新しい口紅を塗って、家族の愛を耳につけたところで、自分自身も、周りの人間も、途端に何かが変わるわけではない。そんなことは当たり前だ。買ったまま読まない本も、いつか残した半分ずつのパフェも、全部、無駄でしかない。気持ちなんて不明瞭な要素は、何かの起点にはならない。前にも言ったが、人格なんてものは早々変わらない。可能性なんてない。気持ちひとつで世界が変わるなら、それを知っているなら、誰だってネガティブになんてならない。

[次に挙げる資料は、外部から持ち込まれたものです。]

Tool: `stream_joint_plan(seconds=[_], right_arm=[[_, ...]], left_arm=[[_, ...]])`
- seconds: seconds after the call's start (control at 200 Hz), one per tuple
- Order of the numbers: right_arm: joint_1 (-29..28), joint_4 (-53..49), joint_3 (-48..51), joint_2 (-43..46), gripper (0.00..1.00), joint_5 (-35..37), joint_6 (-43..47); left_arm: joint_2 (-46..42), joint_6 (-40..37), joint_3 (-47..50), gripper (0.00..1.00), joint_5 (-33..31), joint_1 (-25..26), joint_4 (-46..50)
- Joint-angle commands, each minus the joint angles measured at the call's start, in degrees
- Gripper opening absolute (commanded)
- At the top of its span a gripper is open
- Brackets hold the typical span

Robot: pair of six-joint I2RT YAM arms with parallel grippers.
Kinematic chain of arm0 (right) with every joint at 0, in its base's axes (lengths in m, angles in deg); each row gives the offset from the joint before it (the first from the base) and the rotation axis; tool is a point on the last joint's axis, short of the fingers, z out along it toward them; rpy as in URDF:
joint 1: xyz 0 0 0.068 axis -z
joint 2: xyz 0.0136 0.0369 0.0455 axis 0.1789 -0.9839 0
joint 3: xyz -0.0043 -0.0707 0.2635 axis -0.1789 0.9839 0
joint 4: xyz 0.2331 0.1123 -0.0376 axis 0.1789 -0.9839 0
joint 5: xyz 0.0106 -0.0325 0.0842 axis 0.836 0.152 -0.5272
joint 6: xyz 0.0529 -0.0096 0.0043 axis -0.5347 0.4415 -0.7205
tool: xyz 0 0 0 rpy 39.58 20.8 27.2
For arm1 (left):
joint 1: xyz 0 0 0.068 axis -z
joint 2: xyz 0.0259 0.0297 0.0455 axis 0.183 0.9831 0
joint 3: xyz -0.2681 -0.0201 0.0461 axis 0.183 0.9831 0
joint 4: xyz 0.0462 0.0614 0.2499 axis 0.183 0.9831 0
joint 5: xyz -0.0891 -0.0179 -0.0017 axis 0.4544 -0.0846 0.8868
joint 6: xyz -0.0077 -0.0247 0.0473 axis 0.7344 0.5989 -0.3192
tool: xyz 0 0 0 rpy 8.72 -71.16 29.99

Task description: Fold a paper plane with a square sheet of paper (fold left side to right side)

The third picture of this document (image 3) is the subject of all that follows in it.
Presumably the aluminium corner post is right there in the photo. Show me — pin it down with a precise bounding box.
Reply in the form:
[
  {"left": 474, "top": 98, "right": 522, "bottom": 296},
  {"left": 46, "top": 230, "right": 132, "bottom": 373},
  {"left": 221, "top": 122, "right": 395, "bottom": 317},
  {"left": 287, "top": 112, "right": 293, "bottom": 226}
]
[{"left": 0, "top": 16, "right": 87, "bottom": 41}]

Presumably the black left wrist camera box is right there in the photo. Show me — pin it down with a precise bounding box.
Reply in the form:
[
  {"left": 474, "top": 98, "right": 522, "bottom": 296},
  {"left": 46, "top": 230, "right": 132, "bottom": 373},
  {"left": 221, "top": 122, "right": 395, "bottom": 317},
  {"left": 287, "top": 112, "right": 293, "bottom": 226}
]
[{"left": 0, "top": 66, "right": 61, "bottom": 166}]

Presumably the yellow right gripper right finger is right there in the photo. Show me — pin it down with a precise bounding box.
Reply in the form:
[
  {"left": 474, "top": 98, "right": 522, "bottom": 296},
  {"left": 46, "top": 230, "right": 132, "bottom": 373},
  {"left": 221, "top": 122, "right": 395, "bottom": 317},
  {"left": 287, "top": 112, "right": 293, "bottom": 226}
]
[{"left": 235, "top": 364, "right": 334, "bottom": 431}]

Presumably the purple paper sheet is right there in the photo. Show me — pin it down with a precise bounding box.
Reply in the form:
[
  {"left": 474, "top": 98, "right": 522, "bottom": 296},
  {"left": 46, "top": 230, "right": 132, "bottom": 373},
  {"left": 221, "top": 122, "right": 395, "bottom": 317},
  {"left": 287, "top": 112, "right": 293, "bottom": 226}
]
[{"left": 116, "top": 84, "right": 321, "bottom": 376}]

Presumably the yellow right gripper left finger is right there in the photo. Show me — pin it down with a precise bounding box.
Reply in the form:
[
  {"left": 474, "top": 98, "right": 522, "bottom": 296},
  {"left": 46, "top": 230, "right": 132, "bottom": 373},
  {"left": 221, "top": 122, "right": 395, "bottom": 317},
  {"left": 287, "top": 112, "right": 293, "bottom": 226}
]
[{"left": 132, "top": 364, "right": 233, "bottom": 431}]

何かを「当たり前だ」と言い切るにおいて、その基準、観測対象は当然私ということになる。他人を観測対象とすると、それこそ情報の伝達において齟齬や改竄が行われる可能性がある。それは、他人同士は根本からの理解ができない、という自論に通ずる。自分の思う「A」を他人も「A」と受け取ってくれるかは、不確定なことであり、同時に、他人同士である以上それを確認することも不可能なのだ。

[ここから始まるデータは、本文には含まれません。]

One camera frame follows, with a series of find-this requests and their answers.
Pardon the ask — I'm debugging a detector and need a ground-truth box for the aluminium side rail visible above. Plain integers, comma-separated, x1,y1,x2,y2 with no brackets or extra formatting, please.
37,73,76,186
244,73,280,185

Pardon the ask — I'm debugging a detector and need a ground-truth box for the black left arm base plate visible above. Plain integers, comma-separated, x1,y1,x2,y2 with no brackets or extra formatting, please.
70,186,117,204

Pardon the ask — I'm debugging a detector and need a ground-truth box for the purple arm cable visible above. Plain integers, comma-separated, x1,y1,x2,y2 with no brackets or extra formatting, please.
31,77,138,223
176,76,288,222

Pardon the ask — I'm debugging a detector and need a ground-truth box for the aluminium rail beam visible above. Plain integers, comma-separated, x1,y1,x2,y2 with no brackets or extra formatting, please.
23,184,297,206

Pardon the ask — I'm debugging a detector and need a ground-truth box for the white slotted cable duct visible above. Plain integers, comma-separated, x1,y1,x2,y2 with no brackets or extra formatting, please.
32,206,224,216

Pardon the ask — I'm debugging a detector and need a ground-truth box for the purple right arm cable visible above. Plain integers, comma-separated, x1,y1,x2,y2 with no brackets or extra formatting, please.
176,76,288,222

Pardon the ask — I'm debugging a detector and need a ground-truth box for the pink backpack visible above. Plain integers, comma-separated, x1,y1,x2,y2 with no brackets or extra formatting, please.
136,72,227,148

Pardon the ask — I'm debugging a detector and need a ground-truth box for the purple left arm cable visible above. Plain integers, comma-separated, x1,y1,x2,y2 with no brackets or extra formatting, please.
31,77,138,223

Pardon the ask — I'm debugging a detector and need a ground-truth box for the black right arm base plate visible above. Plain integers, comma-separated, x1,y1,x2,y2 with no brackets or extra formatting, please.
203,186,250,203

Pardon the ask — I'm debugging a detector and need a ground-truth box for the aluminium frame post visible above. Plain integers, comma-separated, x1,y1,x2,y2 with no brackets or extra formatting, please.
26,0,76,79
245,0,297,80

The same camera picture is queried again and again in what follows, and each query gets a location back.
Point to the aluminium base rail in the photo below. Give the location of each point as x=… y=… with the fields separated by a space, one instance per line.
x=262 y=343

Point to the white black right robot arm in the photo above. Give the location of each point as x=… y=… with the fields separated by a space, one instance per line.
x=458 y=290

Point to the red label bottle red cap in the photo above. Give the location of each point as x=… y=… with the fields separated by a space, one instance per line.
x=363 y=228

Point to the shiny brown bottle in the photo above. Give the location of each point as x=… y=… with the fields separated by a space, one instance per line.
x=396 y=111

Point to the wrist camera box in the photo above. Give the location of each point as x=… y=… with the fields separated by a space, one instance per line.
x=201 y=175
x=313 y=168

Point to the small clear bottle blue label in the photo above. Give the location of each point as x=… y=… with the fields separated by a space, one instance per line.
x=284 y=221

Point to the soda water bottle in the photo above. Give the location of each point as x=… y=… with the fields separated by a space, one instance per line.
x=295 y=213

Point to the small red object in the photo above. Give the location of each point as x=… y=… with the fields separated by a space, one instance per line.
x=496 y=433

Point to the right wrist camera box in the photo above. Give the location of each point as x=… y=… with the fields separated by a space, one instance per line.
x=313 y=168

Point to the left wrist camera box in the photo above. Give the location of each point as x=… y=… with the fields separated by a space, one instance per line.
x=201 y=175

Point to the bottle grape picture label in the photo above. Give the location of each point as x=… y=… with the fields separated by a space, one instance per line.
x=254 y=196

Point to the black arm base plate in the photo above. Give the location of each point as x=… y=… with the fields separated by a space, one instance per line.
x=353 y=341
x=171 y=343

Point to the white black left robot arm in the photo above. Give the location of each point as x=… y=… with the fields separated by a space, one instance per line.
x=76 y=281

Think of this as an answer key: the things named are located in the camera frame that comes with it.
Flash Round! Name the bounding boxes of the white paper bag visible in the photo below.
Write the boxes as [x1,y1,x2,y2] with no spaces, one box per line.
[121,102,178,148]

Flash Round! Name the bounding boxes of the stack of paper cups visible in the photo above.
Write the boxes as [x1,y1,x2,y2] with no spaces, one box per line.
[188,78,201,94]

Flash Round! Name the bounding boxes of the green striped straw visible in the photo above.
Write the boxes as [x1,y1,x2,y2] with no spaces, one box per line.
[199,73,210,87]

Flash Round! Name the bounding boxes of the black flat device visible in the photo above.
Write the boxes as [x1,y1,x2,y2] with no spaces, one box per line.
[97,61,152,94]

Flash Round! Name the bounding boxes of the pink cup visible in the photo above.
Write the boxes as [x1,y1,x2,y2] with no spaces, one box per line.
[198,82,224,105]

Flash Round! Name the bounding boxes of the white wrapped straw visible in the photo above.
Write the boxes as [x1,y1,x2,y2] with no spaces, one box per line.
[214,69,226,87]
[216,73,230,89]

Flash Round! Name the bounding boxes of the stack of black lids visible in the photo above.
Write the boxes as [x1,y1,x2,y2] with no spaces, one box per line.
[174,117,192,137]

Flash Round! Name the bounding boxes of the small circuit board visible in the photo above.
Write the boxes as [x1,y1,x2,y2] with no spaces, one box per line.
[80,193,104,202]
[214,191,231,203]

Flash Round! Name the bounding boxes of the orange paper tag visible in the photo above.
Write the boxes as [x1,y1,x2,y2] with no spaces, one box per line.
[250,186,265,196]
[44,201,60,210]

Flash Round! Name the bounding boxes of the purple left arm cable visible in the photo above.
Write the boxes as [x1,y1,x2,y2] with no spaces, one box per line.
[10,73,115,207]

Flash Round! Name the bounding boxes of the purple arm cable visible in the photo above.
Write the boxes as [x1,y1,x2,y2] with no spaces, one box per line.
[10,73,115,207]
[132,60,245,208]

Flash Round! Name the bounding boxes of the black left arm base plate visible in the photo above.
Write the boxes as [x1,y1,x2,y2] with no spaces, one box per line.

だから「当たり前だ」と言い切るのは、あくまでも私はそう思っている、という、結局は、エゴイスティックな考えに過ぎない。でも、まあ、世の中の大半はそういうもので、誰かのエゴが、蔓延しているだけだ。私の思考も、私の思考だと思っているだけで、誰かの受け売りに過ぎず「エゴイスティック」も、ただの勘違いかもしれない。思考こそが人間性であるが、それが自分自身の生み出したものかは、わからない。というより、大部分は、頭の良い人間が創造したものだろうと思う。スマートフォンや、そこにおける検索機能だったり、システムというものと同じで、思考も、頭の悪い人間は、既存のものを利用するしかない。だから、私の自論でさえも、本質的には、誰だって良いものなのだ。私が主張しなければ、別の誰かが主張する。同じように、頭の良い人間が考えたことを受け売りする。私のような末端は、媒体でしかない。誰かから、誰かへの。
生きるとはなんだろうか。私は今本当に生きているのか。では、死ぬとはなんだ。死んでいるとはどういうことか。
それは、私が大人なのか子どもなのかと同じで、境界も曖昧だし、判断基準も、万別なのだろう。誰かから見れば、私は、死んでいる。そういう話でしかないのだと、受け入れるしかない。答えは用意されていないし、誰かが採点してくれるわけでもない。そういう意味では、永遠のテーマだとかなんとかと言って投げ捨てたほうが、楽なんだろう。
死ぬときになれば、死ぬとはどういうことなのか、生きていたとはどういうことなのか、多分勝手に理解する。それまで適当に生きてみても、まあ、悔いは残るかもしれないが、別に、死ぬわけではないだろう。